Hoy la situación es realmente angustiosa. A pesar de que la Federación Nacional de Cafeteros persiste en que los precios del mercado internacional pueden garantizar la actividad a mediano y largo plazo, los cálculos de los estudiosos del tema no dan para tanto optimismo. Los informes de la Organización Internacional del Café dan apenas para ligeros repuntes pero ahora es necesario agregar otras variables como la revaluación del peso que también ha golpeado duramente a los productores.
En esas perspectivas, con antecedentes similares años atrás, se veía venir la crisis cafetera.
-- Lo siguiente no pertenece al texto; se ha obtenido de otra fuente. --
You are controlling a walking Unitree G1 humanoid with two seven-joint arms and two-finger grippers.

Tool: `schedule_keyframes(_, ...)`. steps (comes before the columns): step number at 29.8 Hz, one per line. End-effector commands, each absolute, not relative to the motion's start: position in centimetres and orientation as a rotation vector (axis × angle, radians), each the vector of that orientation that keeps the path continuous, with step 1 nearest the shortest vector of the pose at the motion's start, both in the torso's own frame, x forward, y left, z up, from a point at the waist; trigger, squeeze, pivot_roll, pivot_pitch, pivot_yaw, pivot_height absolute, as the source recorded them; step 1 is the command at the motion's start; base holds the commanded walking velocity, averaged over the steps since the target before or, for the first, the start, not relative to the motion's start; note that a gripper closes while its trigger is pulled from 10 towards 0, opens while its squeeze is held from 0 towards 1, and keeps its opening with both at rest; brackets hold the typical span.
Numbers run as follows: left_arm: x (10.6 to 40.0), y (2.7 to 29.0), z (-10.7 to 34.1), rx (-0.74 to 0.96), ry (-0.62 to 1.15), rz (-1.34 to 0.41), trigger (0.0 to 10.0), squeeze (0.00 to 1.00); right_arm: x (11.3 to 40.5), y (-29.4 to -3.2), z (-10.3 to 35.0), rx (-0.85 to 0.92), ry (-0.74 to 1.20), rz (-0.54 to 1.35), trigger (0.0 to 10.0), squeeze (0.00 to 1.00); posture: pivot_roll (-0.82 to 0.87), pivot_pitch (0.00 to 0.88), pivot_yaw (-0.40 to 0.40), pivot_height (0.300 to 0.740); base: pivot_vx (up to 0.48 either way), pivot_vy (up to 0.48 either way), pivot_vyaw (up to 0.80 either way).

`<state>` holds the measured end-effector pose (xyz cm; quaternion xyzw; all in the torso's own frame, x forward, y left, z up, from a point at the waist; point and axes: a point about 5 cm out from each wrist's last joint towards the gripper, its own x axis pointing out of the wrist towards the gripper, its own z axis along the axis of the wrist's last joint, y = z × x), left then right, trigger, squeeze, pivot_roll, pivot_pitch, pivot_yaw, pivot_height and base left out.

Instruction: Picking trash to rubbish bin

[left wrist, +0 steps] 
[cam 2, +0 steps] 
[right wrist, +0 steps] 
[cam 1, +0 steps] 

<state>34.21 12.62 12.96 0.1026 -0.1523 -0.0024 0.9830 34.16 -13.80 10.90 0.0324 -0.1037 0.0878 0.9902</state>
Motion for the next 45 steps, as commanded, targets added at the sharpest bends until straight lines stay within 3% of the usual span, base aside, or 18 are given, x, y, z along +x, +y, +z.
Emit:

Durante las últimas 48 horas, sus principales productores se han hecho sentir. 70.000 caficultores exigiendo un precio de sustentación que el Gobierno no tiene como garantizar; pero al mismo tiempo exigiendo que así como el Fondo Nacional del Café sirvió para que Colombia se desarrollara en varios frentes de la economía, ahora el Estado debe blindar a un gremio que simbolizó para Colombia lo mejor de su industria.
El futuro no parece muy halagüeño. El paro cafetero ha mostrado una cara que el país no estaba acostumbrado a encarar. Es casi un billón y medio de pesos que en apenas los últimos doce meses dejaron de ingresar a los bolsillos de los cafeteros. La única salida parece ser la exportación, pero la revaluación, en cálculos de los entendidos se está llevando el 35% de los ingresos cafeteros. En otras palabras, un siglo después, Colombia empieza a pensar que ya no es más el país cafetero de antaño y que debe buscar nuevas alternativas para cerrar el ciclo.